Aktivitas gempa pendahuluan
Fenomena rentetan gempa yang terus terjadi ini memancing perhatian masyarakat untuk tahu mengapa gempa di zona subduksi akhir-akhir ini sangat aktif dan apakah ini merupakan rentetan aktivitas gempa pendahuluan (foreshocks).
Ternyata, hasil monitoring BMKG memang menunjukkan adanya klaster yang mencolok terkait adanya peningkatan aktivitas seismik, diberbagai daerah seperti zona selatan Bali dan Banyuwangi, zona Cilacap dan Pangandaran dan Selat Sunda.
"Jika kita mencermati peristiwa gempa besar di seluruh dunia memang dapat diamati gempa pendahuluannya," kata Daryono.
Sebagi contoh adalah peristiwa gempa Aceh 2004, Gempa Tohuku 2011, dan Gempa Chili 2014. Semua gempa besar ini didahului oleh serangkaian gempa pendahuluan.
Dari beberapa hasil kajian, BMKG juga dapat mengidentifikasi beberapa karakteristik aktivitas gempa pendahuluan.
Pertama, gempa pendahuluan biasanya terjadi di zona dengan nilai “B-value” rendah. Nilai “B-value” rendah artinya di zona itu masih menyimpan tegangan yang tinggi yang berpotensi terjadi gempa besar.

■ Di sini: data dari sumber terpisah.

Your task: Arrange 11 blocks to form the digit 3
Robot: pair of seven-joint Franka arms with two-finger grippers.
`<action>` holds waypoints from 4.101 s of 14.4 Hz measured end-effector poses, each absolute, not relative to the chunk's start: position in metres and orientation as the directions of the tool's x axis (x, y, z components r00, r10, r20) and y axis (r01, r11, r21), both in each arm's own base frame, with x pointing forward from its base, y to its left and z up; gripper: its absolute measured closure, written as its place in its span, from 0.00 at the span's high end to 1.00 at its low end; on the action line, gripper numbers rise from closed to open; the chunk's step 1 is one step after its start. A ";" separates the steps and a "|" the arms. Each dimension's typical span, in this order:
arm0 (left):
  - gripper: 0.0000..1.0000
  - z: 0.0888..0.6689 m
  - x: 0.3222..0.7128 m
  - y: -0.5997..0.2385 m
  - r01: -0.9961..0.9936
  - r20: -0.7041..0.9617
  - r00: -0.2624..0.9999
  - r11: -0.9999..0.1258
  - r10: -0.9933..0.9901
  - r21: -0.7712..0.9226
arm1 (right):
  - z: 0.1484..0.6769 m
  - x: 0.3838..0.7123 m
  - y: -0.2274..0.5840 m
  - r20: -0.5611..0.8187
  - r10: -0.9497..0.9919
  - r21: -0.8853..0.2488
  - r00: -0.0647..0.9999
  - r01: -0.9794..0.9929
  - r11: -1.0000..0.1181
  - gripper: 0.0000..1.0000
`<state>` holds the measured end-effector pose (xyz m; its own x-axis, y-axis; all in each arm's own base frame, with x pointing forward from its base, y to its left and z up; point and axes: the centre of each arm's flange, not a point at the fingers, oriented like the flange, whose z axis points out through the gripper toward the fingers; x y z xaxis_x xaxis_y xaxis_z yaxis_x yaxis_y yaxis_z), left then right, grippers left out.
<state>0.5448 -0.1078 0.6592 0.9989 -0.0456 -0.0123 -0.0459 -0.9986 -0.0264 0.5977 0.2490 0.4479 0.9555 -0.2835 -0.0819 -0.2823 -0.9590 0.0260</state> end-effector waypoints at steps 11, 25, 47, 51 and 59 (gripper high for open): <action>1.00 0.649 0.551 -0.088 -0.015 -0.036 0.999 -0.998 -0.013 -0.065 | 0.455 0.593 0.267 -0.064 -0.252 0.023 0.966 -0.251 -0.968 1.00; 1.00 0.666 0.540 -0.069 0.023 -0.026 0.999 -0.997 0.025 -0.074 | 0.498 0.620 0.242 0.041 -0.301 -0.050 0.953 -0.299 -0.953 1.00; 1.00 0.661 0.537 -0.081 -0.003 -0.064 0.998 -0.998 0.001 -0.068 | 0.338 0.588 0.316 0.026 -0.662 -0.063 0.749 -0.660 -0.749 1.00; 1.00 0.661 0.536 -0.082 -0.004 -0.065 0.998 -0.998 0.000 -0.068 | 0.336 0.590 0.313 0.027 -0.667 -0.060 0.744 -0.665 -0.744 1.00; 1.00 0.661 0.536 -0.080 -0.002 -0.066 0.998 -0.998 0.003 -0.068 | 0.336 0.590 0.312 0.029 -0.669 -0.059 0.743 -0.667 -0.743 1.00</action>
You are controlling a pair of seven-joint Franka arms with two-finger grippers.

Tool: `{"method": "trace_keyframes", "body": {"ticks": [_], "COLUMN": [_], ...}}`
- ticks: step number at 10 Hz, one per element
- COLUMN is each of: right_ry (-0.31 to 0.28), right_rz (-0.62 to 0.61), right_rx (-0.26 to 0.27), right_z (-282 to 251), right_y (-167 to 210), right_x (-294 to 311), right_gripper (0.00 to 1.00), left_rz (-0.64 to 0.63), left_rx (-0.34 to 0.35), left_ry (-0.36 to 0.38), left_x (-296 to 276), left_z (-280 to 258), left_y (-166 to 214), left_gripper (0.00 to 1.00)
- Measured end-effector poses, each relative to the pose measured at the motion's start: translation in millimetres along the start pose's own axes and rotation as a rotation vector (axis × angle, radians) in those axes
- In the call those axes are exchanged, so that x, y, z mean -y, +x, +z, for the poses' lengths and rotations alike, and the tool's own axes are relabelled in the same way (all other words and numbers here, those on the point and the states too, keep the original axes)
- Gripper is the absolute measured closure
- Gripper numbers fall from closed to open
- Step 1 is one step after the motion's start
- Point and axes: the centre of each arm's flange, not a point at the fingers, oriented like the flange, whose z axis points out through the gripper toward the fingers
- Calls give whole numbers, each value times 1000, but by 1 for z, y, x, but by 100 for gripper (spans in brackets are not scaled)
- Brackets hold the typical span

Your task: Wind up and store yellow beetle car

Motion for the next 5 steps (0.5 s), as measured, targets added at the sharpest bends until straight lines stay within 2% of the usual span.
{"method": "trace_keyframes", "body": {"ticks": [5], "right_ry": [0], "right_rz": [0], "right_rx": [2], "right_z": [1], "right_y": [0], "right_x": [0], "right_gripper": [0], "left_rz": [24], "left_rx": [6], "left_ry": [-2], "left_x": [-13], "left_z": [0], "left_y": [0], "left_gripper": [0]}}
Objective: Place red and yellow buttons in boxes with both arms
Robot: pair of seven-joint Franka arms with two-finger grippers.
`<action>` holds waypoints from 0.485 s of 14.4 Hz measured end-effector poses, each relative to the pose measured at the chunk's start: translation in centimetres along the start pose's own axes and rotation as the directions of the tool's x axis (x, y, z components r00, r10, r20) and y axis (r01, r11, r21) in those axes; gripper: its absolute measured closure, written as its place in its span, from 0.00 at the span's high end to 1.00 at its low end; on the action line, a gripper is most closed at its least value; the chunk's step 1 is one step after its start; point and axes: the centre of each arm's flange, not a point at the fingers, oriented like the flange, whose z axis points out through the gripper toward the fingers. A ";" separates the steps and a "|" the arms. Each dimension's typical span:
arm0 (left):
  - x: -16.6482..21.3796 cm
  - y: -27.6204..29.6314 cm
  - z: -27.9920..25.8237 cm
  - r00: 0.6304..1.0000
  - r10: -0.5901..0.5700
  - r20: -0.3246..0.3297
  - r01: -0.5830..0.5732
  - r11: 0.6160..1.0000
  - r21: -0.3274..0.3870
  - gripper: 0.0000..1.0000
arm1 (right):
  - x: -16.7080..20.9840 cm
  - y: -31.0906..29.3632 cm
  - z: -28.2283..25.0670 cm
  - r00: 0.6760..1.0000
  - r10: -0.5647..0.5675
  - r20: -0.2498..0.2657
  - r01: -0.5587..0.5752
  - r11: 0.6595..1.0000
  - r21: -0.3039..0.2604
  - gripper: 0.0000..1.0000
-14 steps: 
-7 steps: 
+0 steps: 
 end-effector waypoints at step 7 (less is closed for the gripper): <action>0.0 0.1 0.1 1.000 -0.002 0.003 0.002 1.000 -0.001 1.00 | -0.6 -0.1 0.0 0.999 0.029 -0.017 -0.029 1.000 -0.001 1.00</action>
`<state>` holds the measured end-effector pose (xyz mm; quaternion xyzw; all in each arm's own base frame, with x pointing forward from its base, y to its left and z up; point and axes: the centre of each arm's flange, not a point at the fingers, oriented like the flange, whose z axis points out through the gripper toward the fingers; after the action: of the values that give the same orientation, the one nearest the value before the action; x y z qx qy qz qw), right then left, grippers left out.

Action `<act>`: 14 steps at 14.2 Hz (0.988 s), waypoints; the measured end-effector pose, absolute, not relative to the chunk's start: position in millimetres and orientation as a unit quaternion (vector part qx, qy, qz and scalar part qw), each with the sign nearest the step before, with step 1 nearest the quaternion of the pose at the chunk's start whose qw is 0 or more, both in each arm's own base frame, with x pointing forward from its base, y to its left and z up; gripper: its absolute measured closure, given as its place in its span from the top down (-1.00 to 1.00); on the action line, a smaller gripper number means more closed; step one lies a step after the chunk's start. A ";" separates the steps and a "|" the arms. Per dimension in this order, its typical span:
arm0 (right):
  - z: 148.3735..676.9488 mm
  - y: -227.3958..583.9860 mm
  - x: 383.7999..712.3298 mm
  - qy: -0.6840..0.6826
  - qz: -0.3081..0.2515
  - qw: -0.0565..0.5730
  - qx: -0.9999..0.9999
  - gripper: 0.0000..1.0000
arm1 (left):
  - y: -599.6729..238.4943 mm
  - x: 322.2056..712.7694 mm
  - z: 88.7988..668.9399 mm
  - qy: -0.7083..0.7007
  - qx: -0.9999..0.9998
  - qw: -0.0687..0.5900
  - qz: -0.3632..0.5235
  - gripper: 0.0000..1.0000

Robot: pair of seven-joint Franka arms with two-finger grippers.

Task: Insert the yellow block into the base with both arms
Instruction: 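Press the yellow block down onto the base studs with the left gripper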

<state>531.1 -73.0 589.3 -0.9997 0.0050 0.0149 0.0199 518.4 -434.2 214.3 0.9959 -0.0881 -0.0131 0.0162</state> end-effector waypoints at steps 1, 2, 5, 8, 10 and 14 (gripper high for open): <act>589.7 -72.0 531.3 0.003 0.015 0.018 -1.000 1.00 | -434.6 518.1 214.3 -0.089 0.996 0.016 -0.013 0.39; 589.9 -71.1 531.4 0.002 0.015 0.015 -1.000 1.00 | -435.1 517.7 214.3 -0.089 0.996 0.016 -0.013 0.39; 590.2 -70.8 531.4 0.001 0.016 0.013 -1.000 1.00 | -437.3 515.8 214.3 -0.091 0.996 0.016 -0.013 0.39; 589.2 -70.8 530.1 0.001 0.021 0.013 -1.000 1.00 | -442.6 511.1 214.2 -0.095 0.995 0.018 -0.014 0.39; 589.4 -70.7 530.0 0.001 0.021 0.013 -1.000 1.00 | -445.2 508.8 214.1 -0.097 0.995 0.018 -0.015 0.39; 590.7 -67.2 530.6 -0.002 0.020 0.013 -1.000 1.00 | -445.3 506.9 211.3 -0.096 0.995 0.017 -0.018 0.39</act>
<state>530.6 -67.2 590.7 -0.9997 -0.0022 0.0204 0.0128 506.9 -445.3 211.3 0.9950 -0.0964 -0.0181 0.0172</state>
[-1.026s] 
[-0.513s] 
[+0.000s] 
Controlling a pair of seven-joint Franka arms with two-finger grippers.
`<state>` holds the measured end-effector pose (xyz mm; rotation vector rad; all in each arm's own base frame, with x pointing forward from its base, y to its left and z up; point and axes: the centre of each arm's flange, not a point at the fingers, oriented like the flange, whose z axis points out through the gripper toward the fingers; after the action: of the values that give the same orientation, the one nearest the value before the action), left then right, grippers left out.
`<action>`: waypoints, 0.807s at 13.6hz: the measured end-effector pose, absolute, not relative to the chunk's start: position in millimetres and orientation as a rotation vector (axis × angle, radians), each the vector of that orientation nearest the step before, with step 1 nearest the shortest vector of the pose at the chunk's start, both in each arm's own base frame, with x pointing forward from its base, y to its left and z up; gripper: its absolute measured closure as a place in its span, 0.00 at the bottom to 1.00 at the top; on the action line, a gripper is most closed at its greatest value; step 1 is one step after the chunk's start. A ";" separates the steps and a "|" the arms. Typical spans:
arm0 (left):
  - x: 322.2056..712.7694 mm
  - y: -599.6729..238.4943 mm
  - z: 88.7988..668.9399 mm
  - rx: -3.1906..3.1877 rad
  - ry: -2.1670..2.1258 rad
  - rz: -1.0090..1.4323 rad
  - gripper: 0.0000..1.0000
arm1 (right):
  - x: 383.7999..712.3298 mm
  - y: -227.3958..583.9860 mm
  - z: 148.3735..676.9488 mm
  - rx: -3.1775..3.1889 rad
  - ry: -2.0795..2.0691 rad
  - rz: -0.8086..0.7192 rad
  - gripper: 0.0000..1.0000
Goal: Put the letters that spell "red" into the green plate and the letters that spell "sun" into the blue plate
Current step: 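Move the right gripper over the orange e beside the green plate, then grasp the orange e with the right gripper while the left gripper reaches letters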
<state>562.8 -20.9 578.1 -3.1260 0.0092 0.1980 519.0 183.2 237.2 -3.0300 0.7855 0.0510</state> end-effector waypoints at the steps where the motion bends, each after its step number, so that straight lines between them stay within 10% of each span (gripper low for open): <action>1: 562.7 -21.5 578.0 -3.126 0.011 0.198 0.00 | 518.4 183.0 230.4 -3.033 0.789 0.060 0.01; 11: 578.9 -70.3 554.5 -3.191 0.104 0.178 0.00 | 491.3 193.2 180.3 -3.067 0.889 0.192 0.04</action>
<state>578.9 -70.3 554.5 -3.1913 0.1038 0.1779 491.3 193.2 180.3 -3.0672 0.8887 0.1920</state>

Kedua, di zona tersebut ada fenomena migrasi percepatan titik hiposenter yang semakin cepat menuju titik inisiasi lokasi estimasi gempa utama. Selain itu juga teridentifikasi adanya “repeating earthquakes”.
Ciri gempa ini, terjadi berulang-ulang dan terjadi di segmen tersebut. Secara sederhananya, ini menunjukkan ada sebuah proses yang semakin lama semakin intensif sebelum muncul gempa utamanya (main shock).
"Aktivitas ini mirip kalau kita mau mematahkan kayu, perlahan-lahan ada retakan-retakan kecil sebelum benar-benar terpatahkan," jelas Daryono.
Namun, apakah fenomena rentetan gempa akhir-akhir ini merupakan aktivitas gempa pendahuluan? Hal ini juga masih sulit dijawab karena data aktivitas gempa yang terjadi belum cukup untuk disimpulkan oleh BMKG.
BMKG akan terus melakukan monitoring dengan memfokuskan di zona-zona duga aktif di atas (zona selatan Bali dan Banyuwangi, zona Cilacap dan Pangandaran dan Selat Sunda).
"Kita akan terus amati polanya secara spasial dan temporal," tulis Daryono.
Satu hal yang penting diingat, imbuh Daryono, adalah bahwa tidak semua klaster aktif akan berujung kepada terjadinya gempa besar, meskipun setiap gempa besar selalu didahului oleh serangkaian aktivitas gempa pendahuluan.